If you want to store values into something smaller than 8 bits, then you're going to have to do your own bit packing, something like
#define TEST(x,bit) ((x) & (1 << (bit)))
#define SET(x,bit) ((x) |= (1 << (bit)))
#define CLEAR(x,bit) ((x) &= ~(1 << (bit)))
The smallest useful type for this is unsigned char. So if you need to store N single-bit values, you need an array of N/CHAR_BIT+1 elements. For example, to store 10 single-bit boolean values, you need 2 eight-bit array elements. Bits 0 through 7 will be stored in element 0, and bits 8 through 10 will be stored in element 1.
So, something like
#define MAX_BITS 24
unsigned char bits[MAX_BITS / CHAR_BIT + 1];
int bit = ...;
SET(bits[bit/CHAR_BIT], bit % CHAR_BIT);
if ( TEST(bits[bit/CHAR_BIT], bit % CHAR_BIT) )
{
// do something if bit is set
}
CLEAR(bits[bit/CHAR_BIT], bit % CHAR_BIT);
No warranties express or implied; I don't do a lot of bit twiddling. But hopefully this at least points you in the right direction.

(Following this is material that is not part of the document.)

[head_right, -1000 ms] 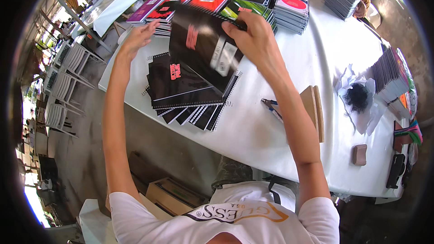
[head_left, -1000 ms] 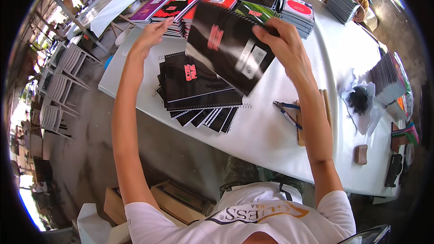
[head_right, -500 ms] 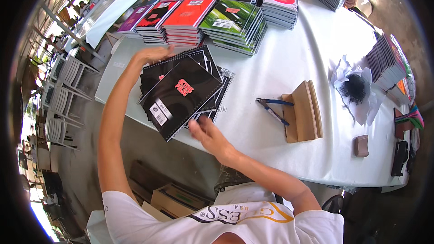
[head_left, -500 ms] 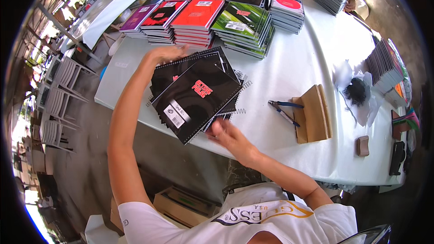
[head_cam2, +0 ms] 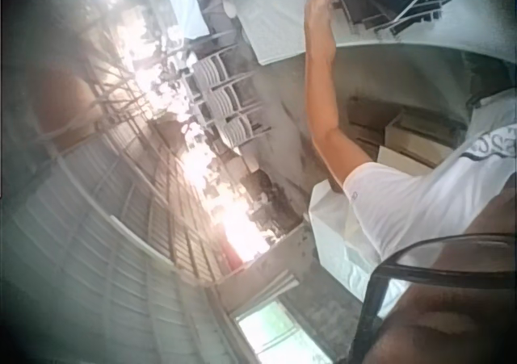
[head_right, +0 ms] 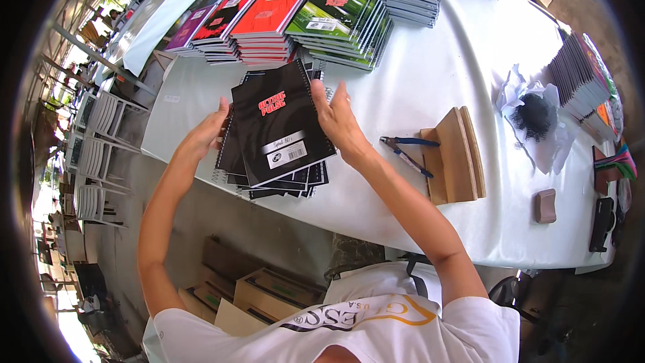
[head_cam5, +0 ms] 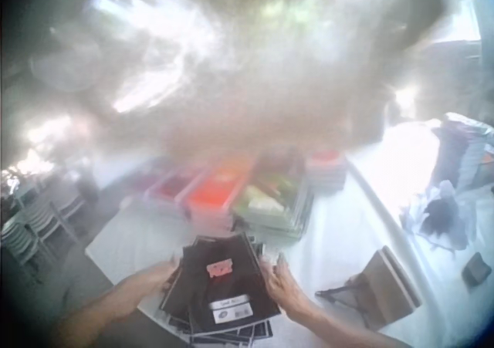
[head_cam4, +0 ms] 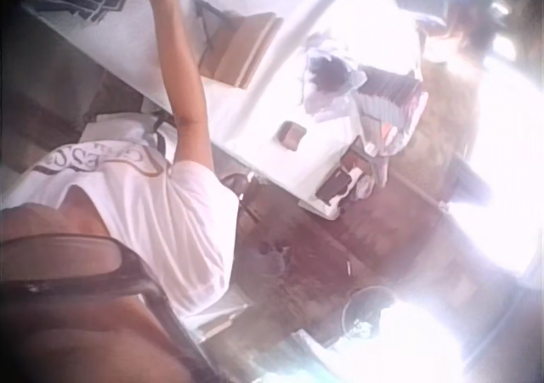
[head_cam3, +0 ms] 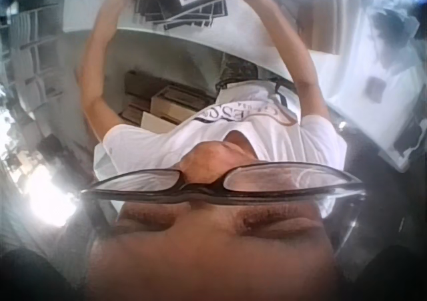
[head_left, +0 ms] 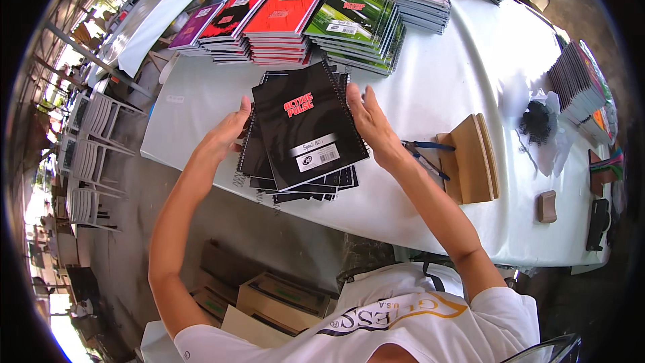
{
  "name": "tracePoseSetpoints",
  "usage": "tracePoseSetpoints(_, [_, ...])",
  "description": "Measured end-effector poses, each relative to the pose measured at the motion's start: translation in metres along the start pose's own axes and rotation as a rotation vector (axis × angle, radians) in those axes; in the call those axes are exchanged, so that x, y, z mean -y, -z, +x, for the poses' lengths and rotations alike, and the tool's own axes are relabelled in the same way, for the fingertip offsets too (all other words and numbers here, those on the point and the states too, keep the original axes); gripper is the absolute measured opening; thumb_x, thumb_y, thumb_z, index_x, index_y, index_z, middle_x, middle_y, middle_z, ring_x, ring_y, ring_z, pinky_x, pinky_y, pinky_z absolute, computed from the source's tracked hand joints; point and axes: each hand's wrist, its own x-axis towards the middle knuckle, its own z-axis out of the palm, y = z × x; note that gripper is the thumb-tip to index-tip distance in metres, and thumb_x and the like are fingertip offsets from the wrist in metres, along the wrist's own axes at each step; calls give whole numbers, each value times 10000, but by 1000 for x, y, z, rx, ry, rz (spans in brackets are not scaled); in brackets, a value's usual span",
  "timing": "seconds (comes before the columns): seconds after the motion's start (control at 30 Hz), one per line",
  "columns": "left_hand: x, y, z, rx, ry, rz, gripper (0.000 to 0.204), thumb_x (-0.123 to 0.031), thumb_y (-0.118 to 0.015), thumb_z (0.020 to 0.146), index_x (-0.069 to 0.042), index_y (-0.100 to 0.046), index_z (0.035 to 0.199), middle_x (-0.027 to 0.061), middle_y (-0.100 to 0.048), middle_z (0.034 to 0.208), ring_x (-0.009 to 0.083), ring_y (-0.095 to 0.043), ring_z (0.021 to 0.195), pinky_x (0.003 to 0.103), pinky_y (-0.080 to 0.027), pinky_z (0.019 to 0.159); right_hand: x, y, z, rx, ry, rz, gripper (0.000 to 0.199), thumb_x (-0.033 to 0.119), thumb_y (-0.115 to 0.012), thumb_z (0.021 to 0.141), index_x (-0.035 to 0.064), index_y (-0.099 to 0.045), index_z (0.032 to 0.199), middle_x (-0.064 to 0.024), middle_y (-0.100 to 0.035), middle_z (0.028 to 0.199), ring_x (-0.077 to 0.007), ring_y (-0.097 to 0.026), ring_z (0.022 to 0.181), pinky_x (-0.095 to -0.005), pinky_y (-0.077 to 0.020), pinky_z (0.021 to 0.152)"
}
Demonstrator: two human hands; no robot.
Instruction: The person binds notebooks by aligning covers and pages on a small jig and inserting a spiral wire by hand, then uses a tool to secure the wire.
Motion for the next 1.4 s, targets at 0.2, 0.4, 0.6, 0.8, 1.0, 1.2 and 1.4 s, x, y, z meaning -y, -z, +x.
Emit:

1. The precipitating event was someone dropping a header where TRUE == FALSE. Not the most productive afternoon.
You should probably just use an unsigned char, it will be the smallest individually addressable type:
typedef unsigned char smallBool;
smallBool boolMatrix[M][N];
The above will use M * N bytes for the matrix.
Of course, wasting CHAR_BIT - 1 bits to store a single bit is ... wasteful. Consider bit-packing the boolean values.